TEM—Dermatophilus congolensis cultures that contained the MIC or MBC of caprylic acid (7.5 and 15mM, respectively) or contained no caprylic acid were incubated anaerobically for 6 hours (15mM caprylic acid) or 48 hours (all others) at 37°C in 10 mL of BHI broth. After incubation, cultures were rinsed twice with PBSS (pH, 7.2), resuspended in 5 mL of PBSS, and pelleted by centrifugation at 5,000 × g for 5 minutes. Pellets were fixed in PBSS containing 1.5% gluteraldehyde and 1.5% formaldehyde solution for 1 hour and washed 3 times (20 minutes each) in PBSS on ice as described elsewhere.13 Additional fixation was performed by use of a solution of 1.0% osmium tetroxided and 0.8% potassium ferricyanided in PBSS, refrigerated at 4°C for 1 hour. Fixed pellets were washed 3 times for 10 minutes each in cold distilled water, followed by gradual dehydration by washing in 30%, 50%, 70%, 95%, and 100% propylene oxide at 23°C. After dehydration, each pellet was infiltrated with a 1:1 mixture of resin and propylene oxidee with 1.5% DMP 30 acceleratore and with a 3:1 mixture of resin and propylene oxide with 1.5% DMP 30 accelerator for 2 and 20 hours, respectively. Pellets were then transferred into resin with 1.5% DMP 30 accelerator and mixed for 4 hours on a rolling mixer, then finally embedded in resin with 1.5% DMP 30 accelerator in labeled embedding blocks and polymerized at 60°C for 42 hours. Several 80- to 90-nm-thick, ultrathin sections of the pellets were obtained by use of a glass knife. Sections were stained with 4% uranyl acetate and 2.5% lead citrate and examined by use of an electron microscope.f
Statistical analysis—Data from 3 independent replicate trials performed on duplicate samples were analyzed to study bacterial kinetics via a mixed procedure by use of ANOVA.g Since no significant effects of replication were noted, replication was not included in further analysis. The model statement included 5 treatments for each compound, 5 time periods (0, 6, 12, 24, and 48 hours), and all interactions of treatment and time. The model statement used to analyze the experiments for MIC and MBC included 5 treatments of monocaprylin, 6 treatments each of caprylic acid and sodium caprylate, and 2 time periods (0 and 48 hours). Experimental units were the inoculation tubes from which multiple samples were obtained over time. Inoculation tubes within treatment were defined as random effects. The least significant difference test with appropriate corrections for multiple comparisons was used to determine significant (P < 0.01) difference between the means.
Results
A 7.5mM concentration of caprylic acid inhibited the growth of all 3 strains of D congolensis (33411, 33413, and 14639) after 48 hours of culture; there was no significant (P > 0.01) difference between bacterial counts at 0 hours in untreated control tubes and after 48 hours in samples that contained a 7.5mM concentration of caprylic acid. Monocaprylin inhibited the growth of all 3 targeted bacterial strains at a concentration of 2.5mM. Similarly, D congolensis counts in samples that contained a 15mM concentration of sodium caprylate were not significantly (P > 0.01) different after 48 hours of culture from those of control samples at 0 hours. Bacteria were not detectable (< 1 CFUs/mL) after the 48-hour incubation period with 15, 5, and 70mM concentrations of caprylic acid, monocaprylin, and sodium caprylate, respectively. On the basis of these results, the respective MIC and MBC were determined as 7.5 and 15mM for caprylic acid, 2.5 and 5mM for monocaprylin, and 15 and 70mM for sodium caprylate. The 3 tested strains of D congolensis were most sensitive to monocaprylin, followed by caprylic acid and sodium caprylate.
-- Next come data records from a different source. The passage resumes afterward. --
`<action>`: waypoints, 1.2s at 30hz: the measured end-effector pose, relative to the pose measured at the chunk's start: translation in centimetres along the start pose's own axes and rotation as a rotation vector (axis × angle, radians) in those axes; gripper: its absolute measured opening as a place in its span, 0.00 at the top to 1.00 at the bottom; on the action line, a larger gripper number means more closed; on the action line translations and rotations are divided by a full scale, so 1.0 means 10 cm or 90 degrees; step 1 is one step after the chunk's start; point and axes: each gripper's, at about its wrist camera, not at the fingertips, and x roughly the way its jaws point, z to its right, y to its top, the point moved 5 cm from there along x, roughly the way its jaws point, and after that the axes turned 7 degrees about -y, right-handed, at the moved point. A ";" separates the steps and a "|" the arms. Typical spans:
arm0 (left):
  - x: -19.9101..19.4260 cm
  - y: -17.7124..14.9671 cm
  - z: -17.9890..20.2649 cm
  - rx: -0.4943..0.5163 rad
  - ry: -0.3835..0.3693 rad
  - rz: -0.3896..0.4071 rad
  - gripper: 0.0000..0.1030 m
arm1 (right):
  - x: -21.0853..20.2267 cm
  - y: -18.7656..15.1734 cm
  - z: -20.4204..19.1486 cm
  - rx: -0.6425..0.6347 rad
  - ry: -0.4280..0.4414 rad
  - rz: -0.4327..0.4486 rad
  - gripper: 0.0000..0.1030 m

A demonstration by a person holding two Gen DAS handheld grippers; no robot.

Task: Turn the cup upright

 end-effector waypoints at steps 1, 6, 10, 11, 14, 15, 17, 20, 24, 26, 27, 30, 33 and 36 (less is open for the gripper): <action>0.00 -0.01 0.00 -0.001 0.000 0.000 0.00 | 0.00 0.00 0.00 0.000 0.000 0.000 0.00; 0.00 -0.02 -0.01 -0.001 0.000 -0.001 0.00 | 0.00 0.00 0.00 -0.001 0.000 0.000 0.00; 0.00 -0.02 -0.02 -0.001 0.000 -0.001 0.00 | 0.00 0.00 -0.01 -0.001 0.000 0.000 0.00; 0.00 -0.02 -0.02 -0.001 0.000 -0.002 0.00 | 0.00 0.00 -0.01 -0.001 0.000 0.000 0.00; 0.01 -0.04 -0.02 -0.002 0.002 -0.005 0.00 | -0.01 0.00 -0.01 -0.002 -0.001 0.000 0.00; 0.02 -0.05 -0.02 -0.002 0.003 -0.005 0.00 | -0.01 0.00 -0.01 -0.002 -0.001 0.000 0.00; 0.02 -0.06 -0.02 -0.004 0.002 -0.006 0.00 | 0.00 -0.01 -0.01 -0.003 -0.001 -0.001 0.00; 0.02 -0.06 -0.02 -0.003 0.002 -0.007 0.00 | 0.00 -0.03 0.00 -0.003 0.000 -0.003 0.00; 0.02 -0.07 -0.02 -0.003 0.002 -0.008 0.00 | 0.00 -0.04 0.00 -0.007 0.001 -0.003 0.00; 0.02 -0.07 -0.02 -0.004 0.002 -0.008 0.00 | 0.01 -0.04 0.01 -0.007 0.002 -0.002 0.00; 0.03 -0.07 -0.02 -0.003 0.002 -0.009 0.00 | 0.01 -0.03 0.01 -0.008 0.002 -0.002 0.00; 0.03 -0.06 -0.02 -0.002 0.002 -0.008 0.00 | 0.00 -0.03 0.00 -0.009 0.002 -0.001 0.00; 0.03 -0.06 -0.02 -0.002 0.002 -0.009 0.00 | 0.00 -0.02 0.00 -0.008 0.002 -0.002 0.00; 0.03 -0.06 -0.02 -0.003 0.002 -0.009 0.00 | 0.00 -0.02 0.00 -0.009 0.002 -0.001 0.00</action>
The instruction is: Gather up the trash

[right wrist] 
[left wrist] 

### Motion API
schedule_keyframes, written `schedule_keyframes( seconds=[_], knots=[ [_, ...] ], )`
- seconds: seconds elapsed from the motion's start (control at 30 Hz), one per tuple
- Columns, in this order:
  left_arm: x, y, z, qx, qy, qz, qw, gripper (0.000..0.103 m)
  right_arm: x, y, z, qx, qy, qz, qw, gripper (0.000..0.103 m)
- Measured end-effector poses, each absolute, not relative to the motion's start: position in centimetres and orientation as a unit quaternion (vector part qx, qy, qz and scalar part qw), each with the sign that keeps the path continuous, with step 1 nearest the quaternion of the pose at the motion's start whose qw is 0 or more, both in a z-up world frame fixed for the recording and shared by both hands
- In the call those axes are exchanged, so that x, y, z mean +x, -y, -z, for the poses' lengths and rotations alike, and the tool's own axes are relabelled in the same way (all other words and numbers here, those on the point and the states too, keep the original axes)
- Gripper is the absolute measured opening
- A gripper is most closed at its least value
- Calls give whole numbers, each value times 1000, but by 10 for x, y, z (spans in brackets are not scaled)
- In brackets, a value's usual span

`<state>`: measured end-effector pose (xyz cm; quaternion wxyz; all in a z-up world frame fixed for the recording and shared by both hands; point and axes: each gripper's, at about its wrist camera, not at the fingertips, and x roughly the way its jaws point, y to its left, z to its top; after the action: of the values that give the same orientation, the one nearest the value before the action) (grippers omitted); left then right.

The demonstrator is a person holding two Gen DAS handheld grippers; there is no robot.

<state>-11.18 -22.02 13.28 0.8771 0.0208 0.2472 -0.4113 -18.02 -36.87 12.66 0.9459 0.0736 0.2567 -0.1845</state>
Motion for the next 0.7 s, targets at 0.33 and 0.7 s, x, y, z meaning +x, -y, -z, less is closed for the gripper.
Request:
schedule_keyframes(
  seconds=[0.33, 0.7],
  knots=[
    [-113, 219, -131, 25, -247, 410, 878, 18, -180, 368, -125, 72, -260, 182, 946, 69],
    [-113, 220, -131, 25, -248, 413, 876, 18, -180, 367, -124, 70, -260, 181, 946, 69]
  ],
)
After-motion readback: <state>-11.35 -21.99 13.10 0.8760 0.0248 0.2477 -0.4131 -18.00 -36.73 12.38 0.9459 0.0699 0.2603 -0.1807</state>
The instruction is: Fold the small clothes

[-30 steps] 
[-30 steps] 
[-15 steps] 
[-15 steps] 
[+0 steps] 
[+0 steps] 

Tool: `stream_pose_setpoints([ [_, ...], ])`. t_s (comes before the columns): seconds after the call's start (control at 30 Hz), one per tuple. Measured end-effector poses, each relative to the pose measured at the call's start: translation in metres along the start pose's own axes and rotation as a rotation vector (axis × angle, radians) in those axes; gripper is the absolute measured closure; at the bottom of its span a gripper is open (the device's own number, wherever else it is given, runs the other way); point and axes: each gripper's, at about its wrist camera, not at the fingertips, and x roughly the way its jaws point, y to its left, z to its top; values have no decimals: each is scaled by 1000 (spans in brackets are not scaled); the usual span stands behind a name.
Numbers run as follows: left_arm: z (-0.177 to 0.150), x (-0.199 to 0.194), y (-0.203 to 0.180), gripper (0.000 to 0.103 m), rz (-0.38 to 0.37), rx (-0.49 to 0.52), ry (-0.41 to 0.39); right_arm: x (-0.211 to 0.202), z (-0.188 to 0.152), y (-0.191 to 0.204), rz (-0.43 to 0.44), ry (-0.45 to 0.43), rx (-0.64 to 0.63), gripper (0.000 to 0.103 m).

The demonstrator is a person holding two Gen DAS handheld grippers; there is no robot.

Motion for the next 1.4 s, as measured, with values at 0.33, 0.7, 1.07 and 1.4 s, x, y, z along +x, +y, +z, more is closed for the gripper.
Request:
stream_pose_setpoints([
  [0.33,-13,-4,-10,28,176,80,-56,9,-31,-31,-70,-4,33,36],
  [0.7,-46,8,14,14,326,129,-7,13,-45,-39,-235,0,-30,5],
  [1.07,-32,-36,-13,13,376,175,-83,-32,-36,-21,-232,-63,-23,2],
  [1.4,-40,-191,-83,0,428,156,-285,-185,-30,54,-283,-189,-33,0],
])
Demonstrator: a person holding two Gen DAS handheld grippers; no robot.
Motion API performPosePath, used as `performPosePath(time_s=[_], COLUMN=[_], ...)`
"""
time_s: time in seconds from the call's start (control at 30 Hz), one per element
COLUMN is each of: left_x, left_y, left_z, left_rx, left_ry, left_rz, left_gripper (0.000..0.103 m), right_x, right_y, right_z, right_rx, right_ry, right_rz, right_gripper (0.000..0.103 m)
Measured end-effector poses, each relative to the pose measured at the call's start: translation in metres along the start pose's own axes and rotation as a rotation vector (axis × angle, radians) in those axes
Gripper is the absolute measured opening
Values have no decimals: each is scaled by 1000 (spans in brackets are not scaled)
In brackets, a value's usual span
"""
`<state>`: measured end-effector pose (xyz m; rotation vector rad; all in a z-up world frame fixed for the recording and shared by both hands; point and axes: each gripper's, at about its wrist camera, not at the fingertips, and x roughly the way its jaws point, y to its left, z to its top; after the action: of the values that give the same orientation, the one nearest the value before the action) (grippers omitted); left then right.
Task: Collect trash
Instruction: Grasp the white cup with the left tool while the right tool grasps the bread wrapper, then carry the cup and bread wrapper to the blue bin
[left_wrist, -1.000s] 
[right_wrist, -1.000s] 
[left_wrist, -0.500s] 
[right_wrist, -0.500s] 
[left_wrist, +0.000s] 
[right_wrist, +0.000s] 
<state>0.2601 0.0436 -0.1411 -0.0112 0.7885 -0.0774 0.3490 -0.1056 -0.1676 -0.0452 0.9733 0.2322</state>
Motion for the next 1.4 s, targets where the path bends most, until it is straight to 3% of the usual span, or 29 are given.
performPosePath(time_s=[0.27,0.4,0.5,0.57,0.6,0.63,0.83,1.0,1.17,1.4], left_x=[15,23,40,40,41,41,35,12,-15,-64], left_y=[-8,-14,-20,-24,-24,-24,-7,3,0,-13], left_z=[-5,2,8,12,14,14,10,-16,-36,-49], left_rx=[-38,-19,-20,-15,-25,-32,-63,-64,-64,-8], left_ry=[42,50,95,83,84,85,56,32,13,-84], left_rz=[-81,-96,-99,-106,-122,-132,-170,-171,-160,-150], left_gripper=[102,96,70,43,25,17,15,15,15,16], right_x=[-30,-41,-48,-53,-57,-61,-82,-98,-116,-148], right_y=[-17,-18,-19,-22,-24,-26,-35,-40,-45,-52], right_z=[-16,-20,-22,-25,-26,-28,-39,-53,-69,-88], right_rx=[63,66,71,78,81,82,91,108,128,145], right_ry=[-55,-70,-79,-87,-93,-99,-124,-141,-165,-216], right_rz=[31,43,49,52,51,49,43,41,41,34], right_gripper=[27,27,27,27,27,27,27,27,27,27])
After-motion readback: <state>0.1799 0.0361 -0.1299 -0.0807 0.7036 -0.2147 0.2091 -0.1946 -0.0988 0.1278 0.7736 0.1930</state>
The survival curves of D congolensis exposed to various concentrations of caprylic acid, monocaprylin, and sodium caprylate were determined (Figures 1–3). The mean bacterial count in treatment and control samples at 0 hours was approximately 6 log10CFUs/mL. In control samples, D congolensis counts increased significantly by 1 log10 CFUs/mL after 48 hours of incubation, compared with the values at 0 hours; as expected, bacterial counts in samples that contained the MIC of caprylic acid or of its derivatives did not differ significantly from the initial count at 0 hours. However, D congolensis counts were decreased significantly (P < 0.01) after 48 hours of culture from counts determined at 0 hours in samples that were prepared by the addition of caprylic acid, monocaprylin, or sodium caprylate at or above the MBC. A > 3-log reduction in counts of D congolensis (where 1 log decrease represents a 10-fold decrease in bacterial concentration) was detected in samples that contained the MBC of caprylic acid or its derivatives.
Mean survival times of Dermatophilus congolensis strain 33411 incubated in BHI broth with various concentrations (0 to 20mM) of caprylic acid. Mean bacterial counts at each concentration are shown. Solutions were incubated anaerobically for up to 48 hours; D congolensis bacteria were counted at the time of inoculation (0 hours) and after 6, 12, 24, and 48 hours of incubation by means of plating 0.1-mL portions of duplicate samples (undiluted or after serial dilutions [1:10 in PBSS]) on triplicate BHIA plates.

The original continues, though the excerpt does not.